Please send comments on this or any TQE, at any time. Selected comments will be appended to the appropriate letter as they are received. Please indicate in the subject line the number of the Letter to which you refer! The email address is tqe-comment followed by @quaker.org. All published letters will be edited for spelling, grammar, clarity, and brevity. Please mention your home meeting, church, synagogue (or ...), and where you live.


I just came back from a conference put on by a couple of people trying to help the Somali people by doing business in Awdal, Somalia. We were talking about the cultural mismatch between the Somali oral culture, where a written contract is no better than an oral contract, and an oral contract needs witnesses and a ceremony to become non-negotiable, and Western culture, where people "want it in writing".

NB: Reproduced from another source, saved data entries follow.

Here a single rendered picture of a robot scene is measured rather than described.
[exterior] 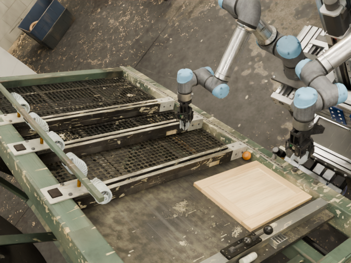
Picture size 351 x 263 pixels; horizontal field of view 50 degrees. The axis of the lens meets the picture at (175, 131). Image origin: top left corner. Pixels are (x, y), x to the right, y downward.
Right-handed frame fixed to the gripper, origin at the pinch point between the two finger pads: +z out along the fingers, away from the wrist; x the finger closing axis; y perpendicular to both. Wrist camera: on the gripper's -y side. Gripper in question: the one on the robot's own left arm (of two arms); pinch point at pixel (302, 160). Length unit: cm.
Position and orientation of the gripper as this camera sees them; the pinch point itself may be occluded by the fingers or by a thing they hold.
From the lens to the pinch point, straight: 163.9
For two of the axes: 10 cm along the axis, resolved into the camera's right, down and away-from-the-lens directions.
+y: -7.6, 5.0, -4.2
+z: 1.4, 7.5, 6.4
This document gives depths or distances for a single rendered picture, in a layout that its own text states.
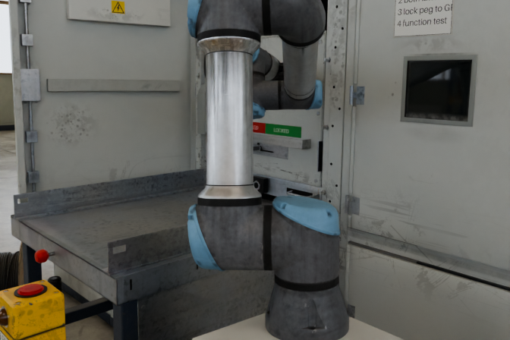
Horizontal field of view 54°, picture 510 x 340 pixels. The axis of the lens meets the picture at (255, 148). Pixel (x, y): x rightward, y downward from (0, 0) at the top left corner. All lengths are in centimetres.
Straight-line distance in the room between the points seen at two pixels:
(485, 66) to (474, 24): 10
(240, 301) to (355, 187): 43
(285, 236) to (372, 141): 56
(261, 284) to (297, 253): 53
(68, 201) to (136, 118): 40
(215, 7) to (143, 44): 98
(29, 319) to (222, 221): 34
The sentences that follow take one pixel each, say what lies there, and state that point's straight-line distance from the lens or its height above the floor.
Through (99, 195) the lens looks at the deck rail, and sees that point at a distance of 168.
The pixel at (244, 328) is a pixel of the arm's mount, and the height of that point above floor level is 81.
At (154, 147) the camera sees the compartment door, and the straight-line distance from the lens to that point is 189.
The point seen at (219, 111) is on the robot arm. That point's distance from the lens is 88.
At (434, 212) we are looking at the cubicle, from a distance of 130.
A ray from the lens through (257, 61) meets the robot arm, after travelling 129.
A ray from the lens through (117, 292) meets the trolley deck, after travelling 109.
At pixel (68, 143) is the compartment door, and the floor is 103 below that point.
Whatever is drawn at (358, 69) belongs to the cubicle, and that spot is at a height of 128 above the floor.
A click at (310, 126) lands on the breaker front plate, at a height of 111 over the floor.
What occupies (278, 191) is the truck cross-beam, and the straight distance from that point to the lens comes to 167.
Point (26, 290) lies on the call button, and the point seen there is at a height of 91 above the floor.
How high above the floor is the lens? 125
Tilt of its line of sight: 8 degrees down
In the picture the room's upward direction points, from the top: 1 degrees clockwise
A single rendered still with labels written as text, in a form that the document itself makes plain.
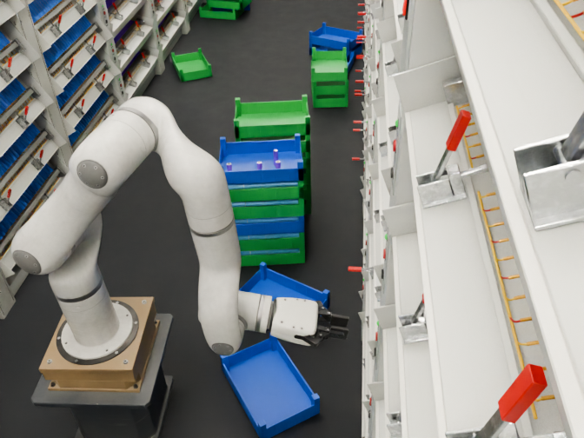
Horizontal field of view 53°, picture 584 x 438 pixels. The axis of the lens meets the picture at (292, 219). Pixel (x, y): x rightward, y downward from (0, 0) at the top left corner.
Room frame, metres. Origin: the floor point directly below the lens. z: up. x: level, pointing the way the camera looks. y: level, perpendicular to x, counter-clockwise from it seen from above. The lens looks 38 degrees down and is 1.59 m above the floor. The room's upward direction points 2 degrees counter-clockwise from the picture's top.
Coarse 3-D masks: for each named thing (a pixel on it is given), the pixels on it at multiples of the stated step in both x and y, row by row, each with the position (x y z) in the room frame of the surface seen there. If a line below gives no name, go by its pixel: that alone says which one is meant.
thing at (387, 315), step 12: (384, 312) 0.62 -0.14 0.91; (384, 324) 0.62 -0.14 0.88; (384, 336) 0.60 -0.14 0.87; (396, 336) 0.60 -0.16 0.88; (384, 348) 0.58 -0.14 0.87; (396, 348) 0.57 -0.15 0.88; (384, 360) 0.56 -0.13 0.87; (396, 360) 0.55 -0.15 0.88; (384, 372) 0.54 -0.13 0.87; (396, 372) 0.53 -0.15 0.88; (384, 384) 0.52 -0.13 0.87; (396, 384) 0.51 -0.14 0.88; (384, 396) 0.50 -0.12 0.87; (396, 396) 0.49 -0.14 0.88; (396, 408) 0.47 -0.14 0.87; (396, 420) 0.45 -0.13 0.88; (396, 432) 0.43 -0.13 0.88
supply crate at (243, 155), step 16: (224, 144) 1.90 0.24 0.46; (240, 144) 1.91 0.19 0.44; (256, 144) 1.91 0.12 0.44; (272, 144) 1.92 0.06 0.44; (288, 144) 1.92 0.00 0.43; (224, 160) 1.87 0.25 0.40; (240, 160) 1.87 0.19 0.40; (256, 160) 1.86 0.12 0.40; (272, 160) 1.86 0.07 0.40; (288, 160) 1.86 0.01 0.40; (240, 176) 1.72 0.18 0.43; (256, 176) 1.72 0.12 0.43; (272, 176) 1.72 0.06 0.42; (288, 176) 1.72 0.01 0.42
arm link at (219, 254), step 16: (208, 240) 0.86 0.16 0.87; (224, 240) 0.87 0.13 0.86; (208, 256) 0.86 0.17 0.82; (224, 256) 0.87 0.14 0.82; (240, 256) 0.90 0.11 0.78; (208, 272) 0.87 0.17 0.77; (224, 272) 0.86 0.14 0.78; (240, 272) 0.88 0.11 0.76; (208, 288) 0.85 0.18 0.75; (224, 288) 0.84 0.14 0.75; (208, 304) 0.82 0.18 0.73; (224, 304) 0.82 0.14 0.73; (208, 320) 0.81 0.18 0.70; (224, 320) 0.80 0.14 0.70; (240, 320) 0.86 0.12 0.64; (208, 336) 0.81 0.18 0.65; (224, 336) 0.80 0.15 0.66; (240, 336) 0.81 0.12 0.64; (224, 352) 0.80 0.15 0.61
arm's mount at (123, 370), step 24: (144, 312) 1.13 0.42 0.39; (144, 336) 1.06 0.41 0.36; (48, 360) 0.98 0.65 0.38; (72, 360) 0.97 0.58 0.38; (96, 360) 0.97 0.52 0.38; (120, 360) 0.97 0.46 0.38; (144, 360) 1.02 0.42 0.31; (72, 384) 0.95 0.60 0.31; (96, 384) 0.95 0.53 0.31; (120, 384) 0.94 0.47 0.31
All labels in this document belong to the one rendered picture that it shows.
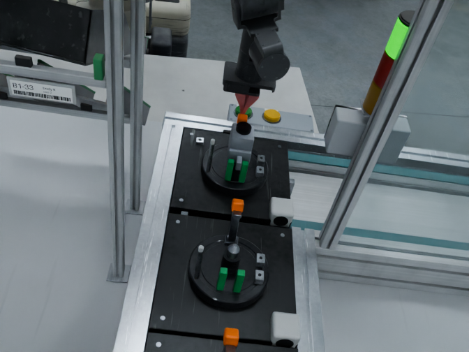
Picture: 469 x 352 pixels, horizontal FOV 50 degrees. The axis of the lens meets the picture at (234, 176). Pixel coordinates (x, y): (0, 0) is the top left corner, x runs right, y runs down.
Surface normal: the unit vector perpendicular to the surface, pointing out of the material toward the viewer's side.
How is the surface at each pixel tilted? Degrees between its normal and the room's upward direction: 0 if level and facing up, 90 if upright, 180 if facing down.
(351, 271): 90
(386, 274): 90
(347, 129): 90
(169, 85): 0
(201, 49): 0
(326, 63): 0
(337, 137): 90
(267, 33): 15
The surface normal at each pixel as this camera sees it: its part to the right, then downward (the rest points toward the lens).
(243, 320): 0.14, -0.70
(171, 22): 0.08, 0.71
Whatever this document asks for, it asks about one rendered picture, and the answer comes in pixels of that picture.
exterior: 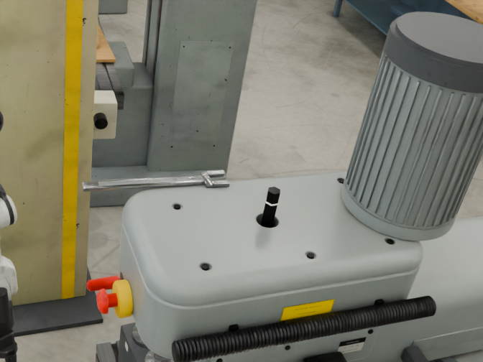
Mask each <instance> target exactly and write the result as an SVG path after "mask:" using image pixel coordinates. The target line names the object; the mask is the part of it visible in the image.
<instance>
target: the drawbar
mask: <svg viewBox="0 0 483 362"><path fill-rule="evenodd" d="M279 197H280V189H278V188H277V187H269V188H268V191H267V198H266V201H265V204H264V210H263V214H262V220H261V223H260V225H261V226H263V227H265V228H272V225H273V222H274V218H275V213H276V210H277V205H273V206H271V205H268V204H266V202H268V203H270V204H278V200H279Z"/></svg>
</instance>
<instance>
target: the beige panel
mask: <svg viewBox="0 0 483 362"><path fill-rule="evenodd" d="M97 29H98V0H0V112H1V113H2V115H3V117H4V125H3V127H2V130H1V131H0V183H1V185H2V187H3V188H4V190H5V192H6V194H7V195H8V196H9V197H10V198H11V199H12V200H13V202H14V205H15V207H16V209H17V221H16V223H15V224H12V225H10V226H6V227H3V228H0V249H1V255H2V256H5V257H6V258H8V259H10V260H11V262H12V263H13V265H14V268H15V270H16V274H17V285H18V290H17V293H16V294H14V295H12V296H11V300H12V305H13V311H14V326H13V327H12V330H13V331H14V337H17V336H22V335H31V334H35V333H43V332H49V331H54V330H62V329H66V328H75V327H80V326H84V325H93V324H98V323H102V322H103V318H102V315H101V312H100V311H99V310H98V306H97V301H96V293H95V291H90V292H89V289H87V285H86V283H87V282H88V280H91V275H90V272H89V270H88V265H87V259H88V227H89V210H90V193H91V191H88V192H84V191H83V186H82V182H90V181H91V161H92V144H93V112H94V95H95V78H96V46H97Z"/></svg>
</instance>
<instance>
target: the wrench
mask: <svg viewBox="0 0 483 362"><path fill-rule="evenodd" d="M211 177H224V171H223V170H221V171H207V172H201V175H197V176H184V177H158V178H144V179H131V180H105V181H92V182H82V186H83V191H84V192H88V191H101V190H125V189H137V188H149V187H173V186H186V185H204V184H205V186H206V187H212V188H215V187H229V186H230V183H229V181H227V180H222V181H211V179H210V178H211Z"/></svg>
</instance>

And it seems that in most of the poorer parts of the world, it's considered acceptable and even desirable to do one's best to take advantage of your trading partners. Not so in the USA. In the USA, we presume that businessmen will be honest, from the first trade. This greatly lowers the transaction cost, and allows us to do much more business in the same amount of time.

To do business in Somalia, or India, or Peru (specific examples that were given), you must first establish trust by doing small amounts of business.

— Russ Nelson, St. Lawrence Valley (NY) Friends Meeting.


I appreciate deeply the history and economics lessons which you teach with these emails every week. I learn quite a bit from reading them. It seems to me for the last 40 to 50 years Friends have been caught up in what many would see as a "heroic" battle against the government and large corporations. I think the battle was morally justified as there were significant parts of the population which were unfairly (and cruelly) kept from competing in the marketplace, many times at the hands of governmental and corporate forces.

But a fair amount of peace and prosperity came to the country in the 1980's and 1990's. Now this did not eliminate all of our social ills, but a great majority of the population experienced an increase in wealth and security during this time. I think this fact and nothing else explains why that population has voted in a conservative manner in every election since 1976. And I count the election of Bill Clinton within that period as no exception, if we understand that the Clinton administration was simply less conservative than the preceding Republican administrations.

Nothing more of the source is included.